Thursday, June 9, 2011

The YA Darkness Maelstrom

I was going to not write a post about the whole Wall Street Journal article that pretty much bashes and dismisses young adult literature, but I feel like I should at least say something about my stance. Especially when I see it's gotten more than 8,000 Facebook "likes" from people.

If you know me, you will know that I am distraught by the complete ignorance and lack of empathy Meghan Cox Gurdon displays in her article, titled "Darkness Too Visible." She basically claims that teens don't need to worry about the dark themes that are present in many young adult titles today.

Unfortunately, she is very wrong.

Let's just look at a few statistics. According to Rape, Abuse & Incest National Network (RAINN), someone in the United States is sexually assaulted every 2 minutes. According to the National Institute of Mental Health, suicide was the third leading cause of death in young adults ages 15 to 24 in 2007. According to Childhelp, a report of child abuse occurs every 10 seconds. According to the National Association of Anorexia Nervosa and Associated Disorders, 95% of those who have eating disorders are between the ages of 12 and 25.8.

Do we see something here?

Teens and tweens do not always have lives full of sunshine, rainbows and lollipops. I actually have yet to meet a teen whose life is that awesome. I remember what it was like when I was in middle and high school, and life sucked hardcore. I went through a period of pretty intense depression (though it was never diagnosed or anything), and I felt so alone and miserable, despite my loving family and decent economic standing. I did not get the idea to be miserable from books. Books helped me to escape, and to see that I wasn't alone.

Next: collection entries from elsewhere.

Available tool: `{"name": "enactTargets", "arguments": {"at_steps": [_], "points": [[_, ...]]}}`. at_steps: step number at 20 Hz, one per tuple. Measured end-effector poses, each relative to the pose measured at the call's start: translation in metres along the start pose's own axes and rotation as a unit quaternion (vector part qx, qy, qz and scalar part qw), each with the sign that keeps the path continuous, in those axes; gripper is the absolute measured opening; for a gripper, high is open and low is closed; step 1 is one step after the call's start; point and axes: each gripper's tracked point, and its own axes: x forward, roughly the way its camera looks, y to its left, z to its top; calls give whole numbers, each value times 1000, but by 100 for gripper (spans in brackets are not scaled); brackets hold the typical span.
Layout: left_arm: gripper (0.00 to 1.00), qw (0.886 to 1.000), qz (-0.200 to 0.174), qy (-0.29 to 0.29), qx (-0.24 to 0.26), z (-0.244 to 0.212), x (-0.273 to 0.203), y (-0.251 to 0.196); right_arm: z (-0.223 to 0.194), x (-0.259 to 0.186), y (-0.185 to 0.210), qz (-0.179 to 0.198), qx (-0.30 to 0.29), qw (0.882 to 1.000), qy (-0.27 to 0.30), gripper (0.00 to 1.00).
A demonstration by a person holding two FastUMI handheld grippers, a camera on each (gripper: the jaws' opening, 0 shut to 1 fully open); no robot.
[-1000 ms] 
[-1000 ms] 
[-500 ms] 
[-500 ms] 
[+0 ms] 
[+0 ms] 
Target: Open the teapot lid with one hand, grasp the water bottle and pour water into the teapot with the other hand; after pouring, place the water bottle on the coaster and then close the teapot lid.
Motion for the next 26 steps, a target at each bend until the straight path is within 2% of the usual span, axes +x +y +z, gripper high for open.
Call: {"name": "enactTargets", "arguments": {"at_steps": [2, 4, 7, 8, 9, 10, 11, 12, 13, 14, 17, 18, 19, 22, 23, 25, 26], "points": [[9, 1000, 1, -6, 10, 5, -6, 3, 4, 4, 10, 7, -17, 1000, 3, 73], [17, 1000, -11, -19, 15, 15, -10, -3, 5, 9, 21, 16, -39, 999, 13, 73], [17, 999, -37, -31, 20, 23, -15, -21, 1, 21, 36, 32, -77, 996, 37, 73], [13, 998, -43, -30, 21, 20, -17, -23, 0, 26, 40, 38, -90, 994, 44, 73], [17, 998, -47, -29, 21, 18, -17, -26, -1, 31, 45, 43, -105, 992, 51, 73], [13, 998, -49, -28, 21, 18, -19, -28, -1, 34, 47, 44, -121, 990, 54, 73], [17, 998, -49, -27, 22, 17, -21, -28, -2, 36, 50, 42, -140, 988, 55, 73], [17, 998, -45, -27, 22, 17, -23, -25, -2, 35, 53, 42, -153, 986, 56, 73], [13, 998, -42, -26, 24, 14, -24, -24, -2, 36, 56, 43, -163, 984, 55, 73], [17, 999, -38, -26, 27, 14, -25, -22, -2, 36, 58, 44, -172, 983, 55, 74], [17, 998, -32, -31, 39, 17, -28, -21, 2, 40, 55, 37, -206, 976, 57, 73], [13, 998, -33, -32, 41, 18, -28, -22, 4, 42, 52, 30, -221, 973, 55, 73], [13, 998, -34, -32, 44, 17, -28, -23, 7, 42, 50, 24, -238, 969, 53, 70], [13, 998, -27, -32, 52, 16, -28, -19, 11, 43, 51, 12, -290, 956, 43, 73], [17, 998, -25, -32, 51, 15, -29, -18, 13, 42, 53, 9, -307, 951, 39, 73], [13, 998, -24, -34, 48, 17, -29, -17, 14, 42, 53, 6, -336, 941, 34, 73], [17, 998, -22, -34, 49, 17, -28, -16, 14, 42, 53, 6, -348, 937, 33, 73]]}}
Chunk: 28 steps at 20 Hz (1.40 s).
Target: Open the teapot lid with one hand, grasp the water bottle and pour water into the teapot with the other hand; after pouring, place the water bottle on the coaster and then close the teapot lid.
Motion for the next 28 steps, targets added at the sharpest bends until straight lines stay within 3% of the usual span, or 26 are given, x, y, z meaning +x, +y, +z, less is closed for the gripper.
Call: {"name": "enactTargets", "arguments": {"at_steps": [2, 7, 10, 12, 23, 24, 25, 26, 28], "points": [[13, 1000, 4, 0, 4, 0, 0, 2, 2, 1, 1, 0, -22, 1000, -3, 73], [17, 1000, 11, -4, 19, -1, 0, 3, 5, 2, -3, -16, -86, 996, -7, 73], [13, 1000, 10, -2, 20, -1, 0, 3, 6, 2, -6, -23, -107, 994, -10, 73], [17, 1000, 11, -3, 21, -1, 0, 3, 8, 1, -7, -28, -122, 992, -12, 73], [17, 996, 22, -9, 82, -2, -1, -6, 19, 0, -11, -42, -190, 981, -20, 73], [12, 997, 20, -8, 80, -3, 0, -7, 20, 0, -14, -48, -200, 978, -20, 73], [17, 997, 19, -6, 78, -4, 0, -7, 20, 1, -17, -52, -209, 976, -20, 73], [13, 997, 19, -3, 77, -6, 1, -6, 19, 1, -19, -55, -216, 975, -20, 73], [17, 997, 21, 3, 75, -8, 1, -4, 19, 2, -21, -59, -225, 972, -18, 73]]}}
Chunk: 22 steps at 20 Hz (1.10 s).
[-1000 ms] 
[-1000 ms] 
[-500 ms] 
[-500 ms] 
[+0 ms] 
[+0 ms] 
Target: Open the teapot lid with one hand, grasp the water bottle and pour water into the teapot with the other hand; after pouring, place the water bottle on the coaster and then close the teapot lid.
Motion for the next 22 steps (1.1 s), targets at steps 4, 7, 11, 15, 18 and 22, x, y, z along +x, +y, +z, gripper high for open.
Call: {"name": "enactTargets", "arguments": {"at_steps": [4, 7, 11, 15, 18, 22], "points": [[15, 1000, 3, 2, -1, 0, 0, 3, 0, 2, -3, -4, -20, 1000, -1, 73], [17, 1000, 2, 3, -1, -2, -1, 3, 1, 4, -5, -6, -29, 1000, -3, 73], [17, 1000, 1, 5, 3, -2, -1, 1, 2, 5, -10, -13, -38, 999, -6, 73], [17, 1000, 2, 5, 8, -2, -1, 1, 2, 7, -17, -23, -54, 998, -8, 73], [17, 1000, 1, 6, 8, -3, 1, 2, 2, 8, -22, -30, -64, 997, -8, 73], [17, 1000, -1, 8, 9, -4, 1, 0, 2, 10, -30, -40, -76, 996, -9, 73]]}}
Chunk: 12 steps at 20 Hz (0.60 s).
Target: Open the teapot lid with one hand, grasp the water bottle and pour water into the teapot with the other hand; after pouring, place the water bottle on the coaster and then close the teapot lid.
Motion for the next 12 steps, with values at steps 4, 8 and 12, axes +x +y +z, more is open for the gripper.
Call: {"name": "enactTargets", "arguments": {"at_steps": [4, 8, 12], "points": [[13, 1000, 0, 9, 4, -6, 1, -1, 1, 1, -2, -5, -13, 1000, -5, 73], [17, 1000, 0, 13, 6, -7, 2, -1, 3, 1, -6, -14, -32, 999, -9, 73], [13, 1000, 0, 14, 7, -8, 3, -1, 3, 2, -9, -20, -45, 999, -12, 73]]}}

This is the reason why I'm studying to be a librarian and hope to work with teens. I want to find books for them that will help them, that are relevant to their lives and are something they can hold on to. Now, don't read this to say I will give every teen that walks through the library doors books about rape and suicide. No. I will assess the situation and use my training to see what interests the teen, to see what they are looking for and what they want or need. Then I will do my best to find a book that is a match for them, and, if necessary (and if possible), one that fits with their parents' desires too (it can be done, believe it or not). The good news is, there are too many books to count in the world. There is one out there to fit nearly every situation.

It will just be my job to find them.


  1. Beautiful post Tahleen! Absolutely beautiful. Perfect. Very concise & to the point & I couldn't agree more.

  2. Thank you Ashley! That really means a lot to me.

  3. So great. I hope you don't mind, I linked to this in my response to the article because your version is so much more thought out than my rant.

  4. I don't mind at all! Thank you! And for the record, I liked your rant.

  5. Tahleen,

    This is great. I feel like so many articles come out about literature - all genres - written by the people that those books aren't written for. I want to read an article by a teen who was helped by a book they read. The way Stephen King speaks out for the importance of monster and horror stories now, I hope that supporters and fans of all types of literature can speak out for their own preferences, no matter the naysayers.

    Thanks for sharing!

    - Mel

  6. Thanks Mel! I didn't know Stephen King spoke about the importance of horror, I'll have to take a look.